Public frustration over vaccine rollout: Americans are frustrated with the COVID-19 vaccine rollout and view it as disorganized and too slow, according to a new Morning Consult poll conducted as the pace of immunizations picks up in the United States. As of Friday morning, nearly 6.7 million people had received their first shot, a pace that is increasing by the day but remains far behind federal health officials’ goal of 20 million by the end of December. The public is keenly aware: 3 in 5 adults described the rollout as frustrating, according to the survey, while more than half said it has been disorganized or too slow and 40 percent said the United States was doing a worse job than other countries.
New low for Trump: Net approval for President Donald Trump’s handling of the coronavirus hit an all-time low among registered voters at minus-24, with 36 percent approving and 60 percent disapproving of his performance. The drop in net approval, which was minus-18 the previous week, was fueled by a record-low mark from Republican voters with a net approval of plus-46 (71 percent approve, 25 percent disapprove), down from plus-61 last week. Independents are increasingly souring on Trump’s handling of the pandemic as well, as net approval among those voters fell in a week from minus-22 to minus-34, the second-lowest mark from the group since Morning Consult began tracking the question in late February.
Vaccine check-in part I: The share of Republicans who said they’d get a COVID-19 vaccine reached 51 percent, topping 1 in 2 for the first time since the end of October, though that share has held relatively stable for weeks. A 17-point gap remains between Republicans and Democrats, 68 percent of whom said they’d get vaccinated.

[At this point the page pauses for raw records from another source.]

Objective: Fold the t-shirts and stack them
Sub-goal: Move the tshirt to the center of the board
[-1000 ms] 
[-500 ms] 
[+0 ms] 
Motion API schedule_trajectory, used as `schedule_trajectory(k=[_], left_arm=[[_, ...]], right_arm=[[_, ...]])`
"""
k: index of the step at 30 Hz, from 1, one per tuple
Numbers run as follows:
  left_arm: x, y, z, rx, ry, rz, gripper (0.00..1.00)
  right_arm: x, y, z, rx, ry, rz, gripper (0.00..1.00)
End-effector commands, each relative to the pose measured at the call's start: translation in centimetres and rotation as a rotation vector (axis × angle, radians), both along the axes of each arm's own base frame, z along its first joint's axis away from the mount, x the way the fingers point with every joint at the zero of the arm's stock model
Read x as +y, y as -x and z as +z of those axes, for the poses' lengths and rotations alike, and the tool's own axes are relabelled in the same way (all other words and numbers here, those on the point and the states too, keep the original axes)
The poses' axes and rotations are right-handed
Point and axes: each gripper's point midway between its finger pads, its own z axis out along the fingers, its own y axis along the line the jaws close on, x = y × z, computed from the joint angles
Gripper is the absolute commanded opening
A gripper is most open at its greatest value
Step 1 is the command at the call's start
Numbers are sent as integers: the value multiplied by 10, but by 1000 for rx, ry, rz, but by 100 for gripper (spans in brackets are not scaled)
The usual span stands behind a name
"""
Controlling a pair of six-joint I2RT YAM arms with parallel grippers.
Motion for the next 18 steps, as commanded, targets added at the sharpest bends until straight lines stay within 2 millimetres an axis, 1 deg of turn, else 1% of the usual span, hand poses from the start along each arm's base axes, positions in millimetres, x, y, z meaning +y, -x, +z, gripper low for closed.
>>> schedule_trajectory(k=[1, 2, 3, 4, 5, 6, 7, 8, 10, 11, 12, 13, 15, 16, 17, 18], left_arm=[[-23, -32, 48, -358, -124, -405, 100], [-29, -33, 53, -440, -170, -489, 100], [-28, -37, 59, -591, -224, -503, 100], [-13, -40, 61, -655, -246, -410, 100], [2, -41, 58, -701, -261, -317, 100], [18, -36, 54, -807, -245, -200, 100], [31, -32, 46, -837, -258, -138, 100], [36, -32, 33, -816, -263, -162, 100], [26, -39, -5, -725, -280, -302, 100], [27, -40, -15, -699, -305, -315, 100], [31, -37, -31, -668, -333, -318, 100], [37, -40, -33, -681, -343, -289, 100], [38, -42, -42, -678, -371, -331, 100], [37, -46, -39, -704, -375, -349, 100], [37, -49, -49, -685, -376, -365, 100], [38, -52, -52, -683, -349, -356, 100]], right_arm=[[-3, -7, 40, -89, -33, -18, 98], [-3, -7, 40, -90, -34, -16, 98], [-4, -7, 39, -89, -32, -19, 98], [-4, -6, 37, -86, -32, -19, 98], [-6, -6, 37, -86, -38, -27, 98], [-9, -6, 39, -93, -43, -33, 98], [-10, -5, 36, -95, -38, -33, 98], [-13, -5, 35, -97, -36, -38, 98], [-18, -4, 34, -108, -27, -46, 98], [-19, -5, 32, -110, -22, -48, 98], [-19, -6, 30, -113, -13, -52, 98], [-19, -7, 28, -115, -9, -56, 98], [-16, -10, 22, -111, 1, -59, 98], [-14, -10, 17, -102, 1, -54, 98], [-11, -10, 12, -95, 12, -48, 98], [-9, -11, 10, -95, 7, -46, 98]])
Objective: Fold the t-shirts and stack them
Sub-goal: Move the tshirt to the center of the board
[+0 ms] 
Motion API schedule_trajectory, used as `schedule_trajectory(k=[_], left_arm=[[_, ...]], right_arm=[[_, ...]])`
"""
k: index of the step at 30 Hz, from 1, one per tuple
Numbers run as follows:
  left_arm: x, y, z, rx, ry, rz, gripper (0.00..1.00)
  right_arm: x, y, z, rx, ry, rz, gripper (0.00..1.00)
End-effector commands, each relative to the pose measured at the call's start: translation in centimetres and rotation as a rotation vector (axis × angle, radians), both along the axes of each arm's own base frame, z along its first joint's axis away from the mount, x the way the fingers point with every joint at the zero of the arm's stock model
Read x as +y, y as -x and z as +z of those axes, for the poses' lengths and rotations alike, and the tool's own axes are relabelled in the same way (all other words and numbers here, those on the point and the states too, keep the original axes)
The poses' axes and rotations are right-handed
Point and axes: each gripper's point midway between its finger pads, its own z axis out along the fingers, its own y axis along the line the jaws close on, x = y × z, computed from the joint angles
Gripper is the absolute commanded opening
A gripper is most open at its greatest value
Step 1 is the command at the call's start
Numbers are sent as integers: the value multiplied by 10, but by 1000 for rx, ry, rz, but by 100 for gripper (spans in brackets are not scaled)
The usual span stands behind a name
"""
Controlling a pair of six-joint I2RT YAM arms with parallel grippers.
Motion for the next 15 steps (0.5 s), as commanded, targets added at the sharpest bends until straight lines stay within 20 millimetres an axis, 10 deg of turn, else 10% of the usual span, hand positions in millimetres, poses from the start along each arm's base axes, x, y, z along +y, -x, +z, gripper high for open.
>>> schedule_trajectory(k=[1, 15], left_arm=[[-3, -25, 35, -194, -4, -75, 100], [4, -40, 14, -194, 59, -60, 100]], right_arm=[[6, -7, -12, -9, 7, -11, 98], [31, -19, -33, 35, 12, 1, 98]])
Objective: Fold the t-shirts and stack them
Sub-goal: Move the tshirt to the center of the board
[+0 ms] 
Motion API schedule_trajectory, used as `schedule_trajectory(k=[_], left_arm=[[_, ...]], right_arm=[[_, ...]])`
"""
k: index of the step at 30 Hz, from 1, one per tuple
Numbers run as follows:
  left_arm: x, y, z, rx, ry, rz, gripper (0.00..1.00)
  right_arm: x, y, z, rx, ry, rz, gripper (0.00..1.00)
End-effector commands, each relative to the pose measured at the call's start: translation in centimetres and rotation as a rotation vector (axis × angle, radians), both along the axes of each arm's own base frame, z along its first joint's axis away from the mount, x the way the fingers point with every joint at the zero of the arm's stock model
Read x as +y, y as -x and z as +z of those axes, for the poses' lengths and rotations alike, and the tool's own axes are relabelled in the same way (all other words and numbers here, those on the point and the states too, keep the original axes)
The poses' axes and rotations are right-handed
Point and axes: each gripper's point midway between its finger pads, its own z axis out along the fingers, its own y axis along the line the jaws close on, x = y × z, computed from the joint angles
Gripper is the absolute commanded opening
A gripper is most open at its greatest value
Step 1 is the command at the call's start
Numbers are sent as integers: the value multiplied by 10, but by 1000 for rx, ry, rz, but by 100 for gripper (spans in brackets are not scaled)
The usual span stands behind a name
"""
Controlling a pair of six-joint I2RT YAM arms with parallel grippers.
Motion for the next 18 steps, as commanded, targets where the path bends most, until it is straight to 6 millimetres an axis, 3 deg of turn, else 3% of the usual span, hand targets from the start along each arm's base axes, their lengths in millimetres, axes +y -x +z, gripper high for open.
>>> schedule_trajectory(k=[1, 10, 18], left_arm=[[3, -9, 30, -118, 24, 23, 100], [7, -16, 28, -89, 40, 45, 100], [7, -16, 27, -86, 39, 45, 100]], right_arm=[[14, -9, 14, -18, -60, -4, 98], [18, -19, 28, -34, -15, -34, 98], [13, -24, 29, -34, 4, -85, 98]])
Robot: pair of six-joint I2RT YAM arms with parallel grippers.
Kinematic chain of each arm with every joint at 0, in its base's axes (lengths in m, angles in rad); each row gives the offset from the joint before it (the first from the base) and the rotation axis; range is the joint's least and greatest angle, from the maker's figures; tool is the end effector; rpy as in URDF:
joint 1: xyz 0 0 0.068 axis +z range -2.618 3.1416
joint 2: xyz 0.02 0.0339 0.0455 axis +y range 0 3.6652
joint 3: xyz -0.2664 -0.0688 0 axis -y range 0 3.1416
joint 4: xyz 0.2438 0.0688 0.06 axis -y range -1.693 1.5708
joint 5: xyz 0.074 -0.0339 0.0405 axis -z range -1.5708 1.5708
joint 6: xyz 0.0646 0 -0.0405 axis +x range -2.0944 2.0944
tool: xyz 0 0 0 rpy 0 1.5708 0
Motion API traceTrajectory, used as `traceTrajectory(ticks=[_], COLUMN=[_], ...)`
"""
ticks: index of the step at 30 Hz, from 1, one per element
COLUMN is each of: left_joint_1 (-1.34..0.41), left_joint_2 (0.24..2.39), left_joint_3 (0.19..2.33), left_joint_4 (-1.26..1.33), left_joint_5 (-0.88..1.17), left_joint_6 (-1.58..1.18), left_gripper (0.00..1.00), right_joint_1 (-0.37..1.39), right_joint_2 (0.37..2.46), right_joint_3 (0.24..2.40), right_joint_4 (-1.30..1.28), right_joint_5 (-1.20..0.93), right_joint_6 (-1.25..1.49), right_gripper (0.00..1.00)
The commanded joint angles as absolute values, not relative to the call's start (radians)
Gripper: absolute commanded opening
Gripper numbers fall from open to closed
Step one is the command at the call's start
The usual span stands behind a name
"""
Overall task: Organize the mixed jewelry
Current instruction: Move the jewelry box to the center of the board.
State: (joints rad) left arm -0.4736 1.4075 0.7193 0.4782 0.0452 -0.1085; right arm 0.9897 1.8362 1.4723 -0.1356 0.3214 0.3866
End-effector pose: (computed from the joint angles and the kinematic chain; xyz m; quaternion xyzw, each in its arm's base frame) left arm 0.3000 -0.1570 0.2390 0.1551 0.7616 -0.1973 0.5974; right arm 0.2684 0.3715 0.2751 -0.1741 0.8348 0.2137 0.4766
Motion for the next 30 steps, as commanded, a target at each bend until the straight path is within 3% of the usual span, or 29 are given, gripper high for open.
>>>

Vaccine check-in part II: The share of Black adults who said they’d get a COVID-19 vaccine fell 10 percentage points over the past week, with 34 percent now saying they would get inoculated. That figure is the lowest mark for Black adults since the end of November, when 32 percent said they would get vaccinated.
Risk factor: About 2 in 5 adults said COVID-19 presents a severe risk in their local community, a share that has remained unchanged in recent weeks even as the pandemic worsens across the country. One in 3 Republicans said the coronavirus is a severe local risk, compared with more than 1 in 2 Democrats.